WHAT YOU WILL DO: Please repeat the whole listing verbatim.

GIVEN MATERIAL:
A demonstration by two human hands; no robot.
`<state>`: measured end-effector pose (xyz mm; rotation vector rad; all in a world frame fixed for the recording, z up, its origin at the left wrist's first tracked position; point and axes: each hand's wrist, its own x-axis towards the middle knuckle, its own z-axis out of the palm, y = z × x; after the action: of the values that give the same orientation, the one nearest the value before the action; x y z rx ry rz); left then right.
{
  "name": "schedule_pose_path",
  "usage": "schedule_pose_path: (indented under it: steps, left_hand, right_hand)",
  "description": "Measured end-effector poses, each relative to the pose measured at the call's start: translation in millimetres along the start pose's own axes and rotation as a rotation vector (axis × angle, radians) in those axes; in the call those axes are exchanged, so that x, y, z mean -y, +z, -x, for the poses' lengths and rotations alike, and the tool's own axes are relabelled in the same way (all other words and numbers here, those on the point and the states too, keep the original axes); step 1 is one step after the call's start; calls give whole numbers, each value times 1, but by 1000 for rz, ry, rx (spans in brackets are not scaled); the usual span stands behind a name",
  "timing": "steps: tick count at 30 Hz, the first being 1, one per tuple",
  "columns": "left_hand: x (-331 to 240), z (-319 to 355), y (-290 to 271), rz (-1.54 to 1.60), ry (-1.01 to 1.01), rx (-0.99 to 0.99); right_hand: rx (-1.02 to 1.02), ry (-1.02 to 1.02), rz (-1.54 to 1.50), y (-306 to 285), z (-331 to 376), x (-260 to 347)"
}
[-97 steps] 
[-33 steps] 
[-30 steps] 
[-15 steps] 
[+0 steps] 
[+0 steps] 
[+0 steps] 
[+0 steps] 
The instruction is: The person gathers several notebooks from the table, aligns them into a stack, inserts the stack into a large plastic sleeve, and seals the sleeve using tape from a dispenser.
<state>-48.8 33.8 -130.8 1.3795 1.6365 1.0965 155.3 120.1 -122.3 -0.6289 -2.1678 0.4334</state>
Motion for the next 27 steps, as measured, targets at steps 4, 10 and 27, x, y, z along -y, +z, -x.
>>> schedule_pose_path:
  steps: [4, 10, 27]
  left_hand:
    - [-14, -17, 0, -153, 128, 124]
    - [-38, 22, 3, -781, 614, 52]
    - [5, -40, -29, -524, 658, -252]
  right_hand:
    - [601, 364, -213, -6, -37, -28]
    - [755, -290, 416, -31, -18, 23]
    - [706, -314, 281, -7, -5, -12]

EXPECTED ANSWER:
A demonstration by two human hands; no robot.
`<state>`: measured end-effector pose (xyz mm; rotation vector rad; all in a world frame fixed for the recording, z up, its origin at the left wrist's first tracked position; point and axes: each hand's wrist, its own x-axis towards the middle knuckle, its own z-axis out of the palm, y = z × x; after the action: of the values that give the same orientation, the one nearest the value before the action; x y z rx ry rz); left then right.
{
  "name": "schedule_pose_path",
  "usage": "schedule_pose_path: (indented under it: steps, left_hand, right_hand)",
  "description": "Measured end-effector poses, each relative to the pose measured at the call's start: translation in millimetres along the start pose's own axes and rotation as a rotation vector (axis × angle, radians) in those axes; in the call those axes are exchanged, so that x, y, z mean -y, +z, -x, for the poses' lengths and rotations alike, and the tool's own axes are relabelled in the same way (all other words and numbers here, those on the point and the states too, keep the original axes); step 1 is one step after the call's start; calls give whole numbers, each value times 1, but by 1000 for rz, ry, rx (spans in brackets are not scaled); the usual span stands behind a name",
  "timing": "steps: tick count at 30 Hz, the first being 1, one per tuple",
  "columns": "left_hand: x (-331 to 240), z (-319 to 355), y (-290 to 271), rz (-1.54 to 1.60), ry (-1.01 to 1.01), rx (-0.99 to 0.99); right_hand: rx (-1.02 to 1.02), ry (-1.02 to 1.02), rz (-1.54 to 1.50), y (-306 to 285), z (-331 to 376), x (-260 to 347)"
}
[-97 steps] 
[-33 steps] 
[-30 steps] 
[-15 steps] 
[+0 steps] 
[+0 steps] 
[+0 steps] 
[+0 steps] 
The instruction is: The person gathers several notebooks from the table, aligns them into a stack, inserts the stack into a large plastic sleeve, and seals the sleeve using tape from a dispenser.
<state>-48.8 33.8 -130.8 1.3795 1.6365 1.0965 155.3 120.1 -122.3 -0.6289 -2.1678 0.4334</state>
Motion for the next 27 steps, as measured, targets at steps 4, 10 and 27, x, y, z along -y, +z, -x.
>>> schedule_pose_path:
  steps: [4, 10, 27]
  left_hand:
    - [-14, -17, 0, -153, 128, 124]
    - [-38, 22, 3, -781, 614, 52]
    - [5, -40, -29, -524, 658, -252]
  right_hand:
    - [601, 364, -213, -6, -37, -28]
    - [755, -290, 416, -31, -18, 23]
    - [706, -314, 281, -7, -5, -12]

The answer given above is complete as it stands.